- **Task to carry out**
Return, from the data that follows, each line that holds the word "call".

*** Data for processing ***

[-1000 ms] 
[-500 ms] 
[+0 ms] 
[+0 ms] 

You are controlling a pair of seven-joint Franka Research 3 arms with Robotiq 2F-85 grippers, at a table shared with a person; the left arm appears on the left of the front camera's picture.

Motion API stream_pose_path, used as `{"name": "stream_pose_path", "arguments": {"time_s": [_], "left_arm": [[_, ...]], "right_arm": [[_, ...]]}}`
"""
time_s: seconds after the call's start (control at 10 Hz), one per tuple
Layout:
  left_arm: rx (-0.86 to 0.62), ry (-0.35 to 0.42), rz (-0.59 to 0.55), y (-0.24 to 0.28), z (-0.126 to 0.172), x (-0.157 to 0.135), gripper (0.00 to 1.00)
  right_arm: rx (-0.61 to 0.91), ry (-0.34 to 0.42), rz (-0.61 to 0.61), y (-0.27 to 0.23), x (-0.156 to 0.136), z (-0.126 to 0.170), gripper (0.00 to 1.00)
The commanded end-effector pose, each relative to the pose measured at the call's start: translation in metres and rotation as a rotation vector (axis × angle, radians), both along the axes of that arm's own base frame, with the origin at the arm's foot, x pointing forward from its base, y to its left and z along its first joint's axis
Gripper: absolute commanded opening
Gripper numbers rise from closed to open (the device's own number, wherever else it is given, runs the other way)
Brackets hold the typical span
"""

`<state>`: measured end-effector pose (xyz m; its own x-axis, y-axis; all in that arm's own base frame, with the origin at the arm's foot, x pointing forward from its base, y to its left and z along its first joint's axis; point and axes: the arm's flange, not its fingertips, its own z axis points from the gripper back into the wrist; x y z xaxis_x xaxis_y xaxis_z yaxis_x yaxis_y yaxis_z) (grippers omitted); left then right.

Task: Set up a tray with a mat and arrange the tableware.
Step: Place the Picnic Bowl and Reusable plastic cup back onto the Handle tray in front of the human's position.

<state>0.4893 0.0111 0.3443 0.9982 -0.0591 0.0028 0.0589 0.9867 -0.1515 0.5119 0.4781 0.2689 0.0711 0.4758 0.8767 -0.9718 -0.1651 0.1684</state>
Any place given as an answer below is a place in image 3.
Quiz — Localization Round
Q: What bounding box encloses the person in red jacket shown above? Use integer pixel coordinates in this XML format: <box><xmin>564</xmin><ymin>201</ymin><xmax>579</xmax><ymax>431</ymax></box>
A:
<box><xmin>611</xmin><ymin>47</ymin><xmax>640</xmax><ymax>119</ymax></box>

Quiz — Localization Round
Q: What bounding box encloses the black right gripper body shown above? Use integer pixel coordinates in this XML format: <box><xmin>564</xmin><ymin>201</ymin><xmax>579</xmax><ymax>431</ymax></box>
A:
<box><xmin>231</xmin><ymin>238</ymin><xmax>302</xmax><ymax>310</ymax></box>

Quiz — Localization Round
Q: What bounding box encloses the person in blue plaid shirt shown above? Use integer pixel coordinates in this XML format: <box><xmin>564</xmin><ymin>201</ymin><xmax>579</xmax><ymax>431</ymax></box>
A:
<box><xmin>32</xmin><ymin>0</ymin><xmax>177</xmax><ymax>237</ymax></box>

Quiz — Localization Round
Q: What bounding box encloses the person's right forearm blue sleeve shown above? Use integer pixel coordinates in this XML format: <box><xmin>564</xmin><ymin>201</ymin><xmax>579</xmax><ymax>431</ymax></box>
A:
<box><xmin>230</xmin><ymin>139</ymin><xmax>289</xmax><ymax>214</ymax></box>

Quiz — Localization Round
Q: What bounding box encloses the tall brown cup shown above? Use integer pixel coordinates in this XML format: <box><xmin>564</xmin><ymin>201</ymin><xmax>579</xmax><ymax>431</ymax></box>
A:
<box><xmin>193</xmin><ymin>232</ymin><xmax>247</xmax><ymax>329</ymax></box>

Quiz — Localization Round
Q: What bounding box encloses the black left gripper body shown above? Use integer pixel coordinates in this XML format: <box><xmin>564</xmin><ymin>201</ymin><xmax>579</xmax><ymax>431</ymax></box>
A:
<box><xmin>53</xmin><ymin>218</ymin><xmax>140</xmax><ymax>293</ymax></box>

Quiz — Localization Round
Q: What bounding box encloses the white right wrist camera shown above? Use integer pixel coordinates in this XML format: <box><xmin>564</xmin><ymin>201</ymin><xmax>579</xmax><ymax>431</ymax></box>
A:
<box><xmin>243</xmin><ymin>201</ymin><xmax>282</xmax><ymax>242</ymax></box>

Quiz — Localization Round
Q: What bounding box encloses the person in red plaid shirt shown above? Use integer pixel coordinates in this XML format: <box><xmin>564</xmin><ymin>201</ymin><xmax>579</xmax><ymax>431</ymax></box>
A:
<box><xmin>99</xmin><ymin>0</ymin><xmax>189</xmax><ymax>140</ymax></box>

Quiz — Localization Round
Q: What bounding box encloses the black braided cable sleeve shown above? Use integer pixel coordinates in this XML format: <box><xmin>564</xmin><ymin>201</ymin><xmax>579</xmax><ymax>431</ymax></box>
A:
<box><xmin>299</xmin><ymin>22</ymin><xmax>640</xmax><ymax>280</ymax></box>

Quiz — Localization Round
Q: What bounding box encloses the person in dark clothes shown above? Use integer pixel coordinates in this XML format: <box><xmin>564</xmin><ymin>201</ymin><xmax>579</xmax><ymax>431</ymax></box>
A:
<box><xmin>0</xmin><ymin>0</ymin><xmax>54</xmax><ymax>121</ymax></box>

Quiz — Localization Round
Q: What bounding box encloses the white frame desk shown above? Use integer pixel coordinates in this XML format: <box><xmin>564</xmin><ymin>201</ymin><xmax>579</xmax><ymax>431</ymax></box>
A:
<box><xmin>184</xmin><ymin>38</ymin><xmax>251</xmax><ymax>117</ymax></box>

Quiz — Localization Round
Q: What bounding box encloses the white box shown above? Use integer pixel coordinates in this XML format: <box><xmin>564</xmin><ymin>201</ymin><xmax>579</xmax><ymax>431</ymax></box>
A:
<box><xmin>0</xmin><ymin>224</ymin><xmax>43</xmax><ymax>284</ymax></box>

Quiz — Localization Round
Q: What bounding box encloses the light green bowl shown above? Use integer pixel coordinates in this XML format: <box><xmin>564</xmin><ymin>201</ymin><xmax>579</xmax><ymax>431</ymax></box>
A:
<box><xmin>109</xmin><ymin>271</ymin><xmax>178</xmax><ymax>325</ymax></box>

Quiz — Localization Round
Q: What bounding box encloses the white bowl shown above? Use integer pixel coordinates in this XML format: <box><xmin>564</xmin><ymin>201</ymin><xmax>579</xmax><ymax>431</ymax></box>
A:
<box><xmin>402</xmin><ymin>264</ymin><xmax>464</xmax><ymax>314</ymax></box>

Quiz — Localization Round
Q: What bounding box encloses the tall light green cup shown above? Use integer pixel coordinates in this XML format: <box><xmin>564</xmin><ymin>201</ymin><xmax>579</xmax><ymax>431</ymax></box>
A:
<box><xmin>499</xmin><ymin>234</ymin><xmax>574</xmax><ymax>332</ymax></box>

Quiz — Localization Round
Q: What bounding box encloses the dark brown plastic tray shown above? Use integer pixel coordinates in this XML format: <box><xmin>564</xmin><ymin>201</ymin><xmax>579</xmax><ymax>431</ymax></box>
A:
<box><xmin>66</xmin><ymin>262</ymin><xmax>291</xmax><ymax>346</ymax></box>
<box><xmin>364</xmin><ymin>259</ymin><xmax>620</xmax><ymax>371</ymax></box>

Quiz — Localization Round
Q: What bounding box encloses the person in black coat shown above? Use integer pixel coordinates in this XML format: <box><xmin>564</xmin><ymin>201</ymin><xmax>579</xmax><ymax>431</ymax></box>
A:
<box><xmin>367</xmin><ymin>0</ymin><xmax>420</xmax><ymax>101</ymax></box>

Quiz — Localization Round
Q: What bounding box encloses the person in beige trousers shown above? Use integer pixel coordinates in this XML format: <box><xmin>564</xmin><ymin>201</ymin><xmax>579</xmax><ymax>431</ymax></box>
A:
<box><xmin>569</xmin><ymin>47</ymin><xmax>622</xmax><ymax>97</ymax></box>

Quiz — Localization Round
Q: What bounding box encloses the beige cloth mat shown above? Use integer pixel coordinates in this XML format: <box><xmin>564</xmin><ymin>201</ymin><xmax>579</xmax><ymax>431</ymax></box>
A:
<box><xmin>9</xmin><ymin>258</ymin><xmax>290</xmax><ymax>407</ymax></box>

*** End of Data for processing ***

- **Output of the task**
time_s: seconds after the call's start (control at 10 Hz), one per tuple
The commanded end-effector pose, each relative to the pose measured at the call's start: translation in metres and rotation as a rotation vector (axis × angle, radians), both along the axes of that arm's own base frame, with the origin at the arm's foot, x pointing forward from its base, y to its left and z along its first joint's axis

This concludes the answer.